The majority of home-purchase lending is now done by independent mortgage companies, like Quicken Loans, according to analysis by Federal Reserve Board researchers of data collected under the Home Mortgage Disclosure Act (HMDA) and matched with FDIC Call Reports, writes Michael Neal for the National Association of Home Builder’s Eye on Housing blog.

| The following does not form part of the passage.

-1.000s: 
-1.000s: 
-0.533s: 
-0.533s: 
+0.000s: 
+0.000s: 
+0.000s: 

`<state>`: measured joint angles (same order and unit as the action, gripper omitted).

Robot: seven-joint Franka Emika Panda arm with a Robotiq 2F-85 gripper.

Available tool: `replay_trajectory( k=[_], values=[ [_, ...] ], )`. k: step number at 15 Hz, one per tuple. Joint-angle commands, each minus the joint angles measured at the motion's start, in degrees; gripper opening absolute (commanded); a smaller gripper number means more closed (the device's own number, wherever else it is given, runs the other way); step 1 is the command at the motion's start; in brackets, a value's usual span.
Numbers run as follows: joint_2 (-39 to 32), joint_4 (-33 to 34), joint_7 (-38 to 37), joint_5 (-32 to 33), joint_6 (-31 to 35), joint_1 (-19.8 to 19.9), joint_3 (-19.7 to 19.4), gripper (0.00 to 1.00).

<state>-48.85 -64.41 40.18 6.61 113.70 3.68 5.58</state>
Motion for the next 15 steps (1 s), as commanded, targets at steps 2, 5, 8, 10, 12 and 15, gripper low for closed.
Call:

Non-bank consumer lenders can include pools such as hedge funds and they also include specialty finance companies such as auto finance companies. Technically, for the purposes of mortgage lending, the largest non-bank lenders include credit unions and independent mortgage companies. However, generally, references to non-bank mortgage lending denote independent mortgage companies and not credit unions

Mortgage lending by banks and independent mortgage companies fell over the 1995 to 2000 period. This decline was offset by an expansion in mortgage lending by affiliated mortgage companies. However, over the 2000 to 2010 period, the share of mortgage lending by banks and independent mortgage companies began to grow while the share of mortgage lending at affiliated mortgage companies collapsed. During this period, the share of home purchase mortgage lending at banks consistently exceeded the portion done by independent mortgage companies.

By 2010, banks accounted for half of all home purchase mortgage lending. However, in the years since 2010, the share of home purchase mortgages originated by banks began to decline while the proportion of home purchase lending at independent mortgage companies continued to expand. By 2014, the share of mortgage lending at independent mortgage companies eclipsed that of banks.